Depends on which cases you want to handle.  In the most general case,
you'd need to find and process the applicable .gitmodules file, which
would only work if you started from the top-level tree, not a random
treeish.  On the other hand, in the most general case, you don't
necessarily even have the module you need, because .git/modules only
contains the modules the *current* version needed, not every past
version.

As an alternate approach (pun intended): treat every module in
.git/modules as an alternate and just look up the object by hash.  Or,
teach git-submodule to store all the objects for submodules in the
supermodule's .git/objects (and teach git's reachability algorithm to
respect refs in .git/modules, or store their refs in
.git/refs/submodules/ or in a namespace).

> Josh, what was the reason behind proposing this feature? Was it
> conceived as adding completeness to gitrevisions syntax, a low-hanging
> fruit?  It isn't (the latter).  Or was it some problem with submodule
> handling that you would want to use this syntax for?

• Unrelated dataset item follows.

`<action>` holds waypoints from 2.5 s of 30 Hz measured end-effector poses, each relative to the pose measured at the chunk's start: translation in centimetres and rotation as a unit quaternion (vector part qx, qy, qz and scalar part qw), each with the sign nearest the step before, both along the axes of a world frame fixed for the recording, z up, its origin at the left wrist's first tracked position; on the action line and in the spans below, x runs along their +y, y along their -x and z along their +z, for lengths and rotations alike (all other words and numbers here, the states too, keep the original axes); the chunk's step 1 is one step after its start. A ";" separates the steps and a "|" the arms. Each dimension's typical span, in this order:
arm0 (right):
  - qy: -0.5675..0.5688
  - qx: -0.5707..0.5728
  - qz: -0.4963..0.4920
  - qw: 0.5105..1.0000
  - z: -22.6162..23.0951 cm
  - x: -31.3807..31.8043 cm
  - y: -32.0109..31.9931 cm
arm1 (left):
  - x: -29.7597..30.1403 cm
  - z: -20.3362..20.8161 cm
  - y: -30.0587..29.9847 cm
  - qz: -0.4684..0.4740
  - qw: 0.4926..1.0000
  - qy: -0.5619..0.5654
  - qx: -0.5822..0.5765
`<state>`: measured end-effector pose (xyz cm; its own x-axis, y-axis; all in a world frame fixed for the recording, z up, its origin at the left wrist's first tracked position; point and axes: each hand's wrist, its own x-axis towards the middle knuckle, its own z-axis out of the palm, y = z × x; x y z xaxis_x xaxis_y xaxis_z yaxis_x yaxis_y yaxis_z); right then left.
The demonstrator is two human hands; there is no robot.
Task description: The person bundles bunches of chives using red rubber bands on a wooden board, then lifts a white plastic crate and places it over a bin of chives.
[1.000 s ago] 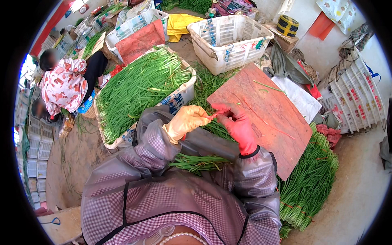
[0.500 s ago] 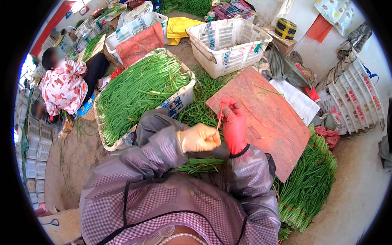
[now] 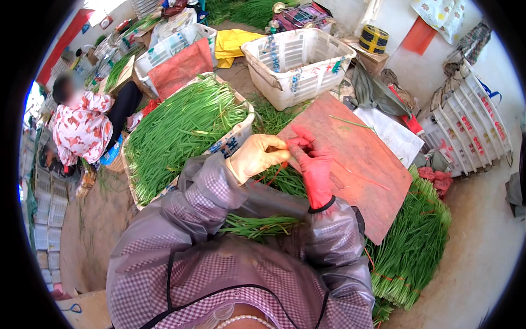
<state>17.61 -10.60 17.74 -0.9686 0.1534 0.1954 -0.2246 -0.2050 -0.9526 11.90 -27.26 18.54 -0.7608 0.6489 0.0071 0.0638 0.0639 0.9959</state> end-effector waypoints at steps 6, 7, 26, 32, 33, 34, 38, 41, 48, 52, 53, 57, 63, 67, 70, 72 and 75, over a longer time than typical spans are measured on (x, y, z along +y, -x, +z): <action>0.120 -0.075 0.146 0.979 -0.6 -1.4 -0.3 | 1.9 1.7 0.8 0.095 0.976 -0.156 -0.118; 0.103 -0.109 0.174 0.973 -0.9 -1.0 -1.0 | 2.6 1.6 1.4 0.112 0.973 -0.166 -0.119; -0.522 -0.190 -0.122 0.823 -11.1 28.3 3.0 | 14.1 -8.5 5.6 0.199 0.955 -0.116 -0.187; -0.693 -0.184 -0.071 0.693 -13.9 31.9 2.0 | 6.4 -9.2 -3.0 -0.382 0.898 0.188 0.110; -0.689 -0.156 -0.084 0.703 -13.5 31.2 2.4 | 4.4 -9.8 -4.4 -0.414 0.853 0.269 0.171; -0.684 -0.129 -0.097 0.712 -13.1 30.4 2.4 | 2.8 -10.6 -5.4 -0.443 0.795 0.346 0.227; -0.457 -0.209 -0.008 0.865 -8.7 23.8 3.8 | -1.8 -15.2 -4.1 -0.453 0.782 0.428 -0.009; -0.384 -0.125 0.081 0.911 -7.5 19.5 3.4 | -3.2 -12.4 -1.7 -0.369 0.827 0.412 -0.101; -0.407 -0.038 0.335 0.849 0.5 1.9 0.3 | -11.6 -6.1 4.5 -0.062 0.965 0.254 -0.036; -0.565 -0.036 0.289 0.772 -8.5 -1.3 3.5 | -10.8 -1.2 2.9 -0.172 0.918 0.342 0.102; -0.605 -0.088 0.273 0.742 -11.3 -1.2 4.4 | -10.3 -0.9 3.0 -0.172 0.911 0.355 0.119; -0.682 -0.308 0.174 0.640 -20.1 -2.0 3.6 | -8.2 -2.2 5.7 -0.155 0.906 0.366 0.145; -0.754 -0.223 0.133 0.603 -23.9 -5.5 -1.6 | -4.0 -14.1 11.2 -0.092 0.936 0.339 0.016; -0.738 -0.217 0.167 0.617 -23.9 -5.9 -3.1 | -4.7 -24.9 13.0 -0.077 0.944 0.313 -0.072; -0.707 -0.206 0.156 0.658 -25.3 -4.4 -3.7 | -3.7 -28.5 12.4 -0.084 0.929 0.347 -0.100; -0.685 -0.200 0.135 0.687 -25.9 -3.8 -3.8 | -2.8 -29.4 11.8 -0.084 0.914 0.384 -0.102; -0.655 -0.197 0.127 0.718 -26.3 -3.8 -3.2 | -3.1 -31.4 10.6 -0.009 0.908 0.410 -0.089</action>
<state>20.80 -14.45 -8.54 -0.9525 -0.1026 -0.2866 0.0023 0.9391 -0.3437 1.34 -30.33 -12.88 -0.6916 0.3933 -0.6058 -0.0843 0.7891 0.6085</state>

This wasn't an abstract/theoretical completeness issue.  I specifically
wanted this syntax for practical use with actual trees containing
gitlinks, motivated by having a tool that creates and uses such
gitlinks. :)

> As for usefulness: this fills the hole in accessing submodules, one
> that could be handled by combining plumbing-level commands.  Namely,
> there are 5 states of submodule (as I understand it)
> 
>  * recorded in ref / commit in supermodule
>  * recorded in the index in supermodule
>  - recorded in ref / commit in submodule
>  - recorded in the index in submodule
>  - state of worktree in submodule
> 
> The last three can be easyly acessed by cd-ing to submodule.  The first
> two are not easy to get, AFAIUC.

Right.  I primarily care about those first two cases, especially the
first one: given a commit containing a gitlink, how can I easily dig
into the linked commit?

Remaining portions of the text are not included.